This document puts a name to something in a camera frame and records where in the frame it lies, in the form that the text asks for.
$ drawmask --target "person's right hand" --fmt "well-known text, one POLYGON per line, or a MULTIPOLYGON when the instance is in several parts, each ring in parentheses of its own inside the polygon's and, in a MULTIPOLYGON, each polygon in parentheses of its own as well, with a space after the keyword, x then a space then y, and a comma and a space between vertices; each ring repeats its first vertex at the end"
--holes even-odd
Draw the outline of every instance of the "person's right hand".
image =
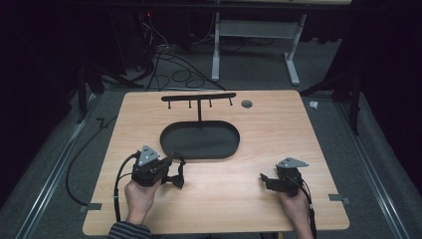
POLYGON ((286 192, 276 192, 282 201, 286 216, 291 221, 298 239, 313 239, 310 226, 308 199, 300 189, 298 195, 290 197, 286 192))
POLYGON ((129 208, 127 222, 140 225, 145 220, 146 214, 154 203, 155 191, 161 185, 158 180, 151 187, 143 187, 131 180, 124 188, 126 202, 129 208))

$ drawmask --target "person's left hand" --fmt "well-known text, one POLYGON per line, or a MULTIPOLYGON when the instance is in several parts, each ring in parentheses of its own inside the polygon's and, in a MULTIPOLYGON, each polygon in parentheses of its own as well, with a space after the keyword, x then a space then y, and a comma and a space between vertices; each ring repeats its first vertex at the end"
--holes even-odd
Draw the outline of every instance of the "person's left hand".
POLYGON ((127 222, 140 225, 146 218, 146 214, 154 203, 155 191, 161 185, 161 180, 151 187, 143 187, 131 180, 124 187, 126 202, 129 208, 127 222))

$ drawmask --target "power cord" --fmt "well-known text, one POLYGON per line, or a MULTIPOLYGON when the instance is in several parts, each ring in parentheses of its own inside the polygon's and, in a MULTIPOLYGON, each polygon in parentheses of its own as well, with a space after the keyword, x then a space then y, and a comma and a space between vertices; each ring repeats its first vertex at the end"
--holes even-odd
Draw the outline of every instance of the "power cord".
POLYGON ((181 64, 179 64, 179 63, 176 63, 176 62, 174 62, 174 61, 171 61, 171 60, 169 60, 169 59, 165 59, 165 58, 160 58, 161 60, 164 60, 164 61, 168 61, 168 62, 171 62, 171 63, 174 63, 174 64, 177 64, 177 65, 179 65, 179 66, 182 66, 182 67, 184 67, 185 69, 186 69, 186 71, 188 71, 189 73, 193 73, 193 74, 195 74, 195 75, 198 75, 200 78, 201 78, 201 81, 204 81, 204 82, 208 82, 208 83, 210 83, 210 84, 212 84, 212 85, 214 85, 214 86, 216 86, 217 88, 219 88, 220 90, 223 90, 223 91, 226 91, 226 89, 224 88, 224 87, 222 87, 221 85, 219 85, 219 84, 217 84, 217 83, 215 83, 215 82, 213 82, 213 81, 211 81, 211 80, 209 80, 207 77, 205 77, 198 69, 196 69, 194 66, 192 66, 190 63, 188 63, 186 60, 184 60, 184 59, 182 59, 182 58, 180 58, 180 57, 177 57, 177 56, 175 56, 175 55, 172 55, 172 54, 168 54, 168 53, 166 53, 166 54, 161 54, 160 56, 168 56, 168 57, 171 57, 172 59, 174 58, 174 59, 177 59, 177 60, 179 60, 179 61, 181 61, 181 62, 183 62, 184 64, 186 64, 186 65, 188 65, 190 68, 192 68, 193 69, 193 72, 192 71, 190 71, 187 67, 185 67, 185 66, 182 66, 181 64))
POLYGON ((157 59, 155 60, 155 68, 154 68, 154 71, 153 71, 153 73, 152 73, 152 75, 151 75, 151 77, 149 78, 149 81, 148 81, 148 85, 146 86, 146 88, 145 88, 145 91, 147 92, 148 90, 149 90, 149 88, 150 88, 150 86, 151 86, 151 83, 152 83, 152 79, 155 77, 155 74, 156 74, 156 72, 157 72, 157 69, 158 69, 158 61, 159 61, 159 57, 161 56, 161 52, 160 53, 158 53, 158 57, 157 57, 157 59))
POLYGON ((202 38, 201 40, 199 40, 198 42, 191 43, 191 45, 194 46, 194 45, 197 45, 197 44, 200 44, 200 43, 203 43, 203 42, 207 42, 211 39, 214 39, 214 37, 209 37, 210 34, 211 34, 211 30, 213 29, 213 26, 214 26, 214 20, 215 20, 215 13, 212 14, 212 20, 211 20, 211 24, 210 24, 210 27, 208 29, 207 35, 204 38, 202 38))
POLYGON ((91 141, 93 141, 93 139, 101 132, 103 131, 103 129, 105 129, 106 127, 108 127, 108 125, 114 121, 115 119, 117 119, 117 116, 113 117, 112 119, 110 119, 106 124, 103 124, 100 129, 93 135, 91 136, 91 138, 84 144, 84 146, 78 151, 78 153, 74 156, 74 158, 72 159, 71 163, 68 166, 68 170, 66 172, 66 190, 69 194, 69 196, 78 204, 82 205, 82 206, 88 206, 88 203, 78 199, 71 191, 71 188, 69 186, 69 176, 71 174, 71 169, 73 164, 75 163, 76 159, 78 158, 78 156, 82 153, 82 151, 84 151, 84 149, 91 143, 91 141))
POLYGON ((175 65, 178 65, 178 66, 180 66, 180 67, 182 67, 182 68, 185 69, 185 70, 176 71, 176 72, 174 72, 172 74, 171 80, 173 80, 173 82, 176 82, 176 83, 185 83, 185 86, 188 89, 197 89, 199 87, 202 87, 205 84, 205 81, 204 81, 203 77, 200 74, 198 74, 196 72, 192 72, 186 66, 183 66, 182 64, 179 64, 177 62, 171 61, 170 59, 163 59, 163 60, 164 61, 167 61, 167 62, 170 62, 170 63, 173 63, 175 65), (185 79, 181 79, 180 80, 180 79, 178 79, 176 77, 177 75, 180 75, 180 74, 183 74, 183 73, 187 73, 187 77, 185 79), (197 77, 199 77, 199 79, 192 79, 192 75, 196 75, 197 77), (190 86, 190 84, 192 84, 192 83, 194 83, 196 81, 199 81, 200 82, 198 86, 190 86))
POLYGON ((124 176, 131 175, 131 173, 127 173, 125 175, 121 175, 121 172, 123 171, 126 164, 133 158, 138 158, 140 156, 140 151, 138 150, 136 153, 129 156, 127 159, 124 160, 124 162, 121 164, 120 169, 118 170, 117 177, 115 179, 114 183, 114 191, 113 191, 113 199, 114 199, 114 213, 115 213, 115 220, 118 222, 120 221, 120 206, 118 203, 118 183, 124 176))
POLYGON ((287 179, 294 183, 307 197, 308 206, 310 211, 310 222, 311 222, 311 231, 313 232, 314 239, 317 239, 317 226, 316 226, 316 213, 314 211, 313 200, 311 198, 311 191, 308 187, 308 184, 302 179, 302 182, 305 184, 307 190, 300 186, 295 180, 287 176, 287 179))

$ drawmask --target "wooden tabletop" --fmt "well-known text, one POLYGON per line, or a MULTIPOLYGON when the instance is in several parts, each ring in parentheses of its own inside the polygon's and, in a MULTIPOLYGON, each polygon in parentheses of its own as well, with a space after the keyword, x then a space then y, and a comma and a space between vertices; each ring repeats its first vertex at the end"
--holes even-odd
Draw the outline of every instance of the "wooden tabletop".
MULTIPOLYGON (((171 123, 197 120, 197 107, 174 102, 171 109, 163 96, 217 94, 204 92, 128 93, 105 155, 105 161, 91 203, 101 210, 88 212, 84 233, 107 235, 115 222, 113 186, 122 162, 144 144, 162 154, 159 137, 171 123)), ((274 191, 267 190, 260 173, 277 178, 275 164, 293 157, 310 164, 301 167, 308 183, 316 211, 318 230, 346 229, 349 225, 343 205, 330 201, 337 194, 334 182, 319 147, 313 127, 296 91, 239 91, 232 99, 202 102, 202 120, 223 120, 234 125, 240 134, 238 150, 223 159, 189 159, 184 166, 185 184, 177 189, 171 184, 158 188, 155 202, 145 220, 154 234, 269 232, 290 231, 274 191), (243 108, 249 100, 252 107, 243 108)), ((123 173, 131 172, 134 160, 123 173)), ((174 160, 168 173, 177 174, 174 160)), ((121 218, 127 215, 123 188, 119 184, 121 218)))

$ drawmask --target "sleeve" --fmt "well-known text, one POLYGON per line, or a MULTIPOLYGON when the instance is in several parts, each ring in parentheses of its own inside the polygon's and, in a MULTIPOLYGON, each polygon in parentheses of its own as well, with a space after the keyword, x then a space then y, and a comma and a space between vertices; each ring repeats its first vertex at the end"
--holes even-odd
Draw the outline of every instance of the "sleeve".
POLYGON ((144 225, 135 225, 126 221, 115 222, 109 230, 109 239, 150 239, 151 232, 144 225))

• WORK TO BE COMPLETED: Every line that holds the word "right" should be copied from the records above.

• EXERCISE ANSWER:
$ drawmask --target "person's right hand" --fmt "well-known text, one POLYGON per line, or a MULTIPOLYGON when the instance is in several parts, each ring in parentheses of its own inside the polygon's and, in a MULTIPOLYGON, each polygon in parentheses of its own as well, with a space after the keyword, x then a space then y, and a comma and a space between vertices; each ring repeats its first vertex at the end"
Draw the outline of every instance of the "person's right hand".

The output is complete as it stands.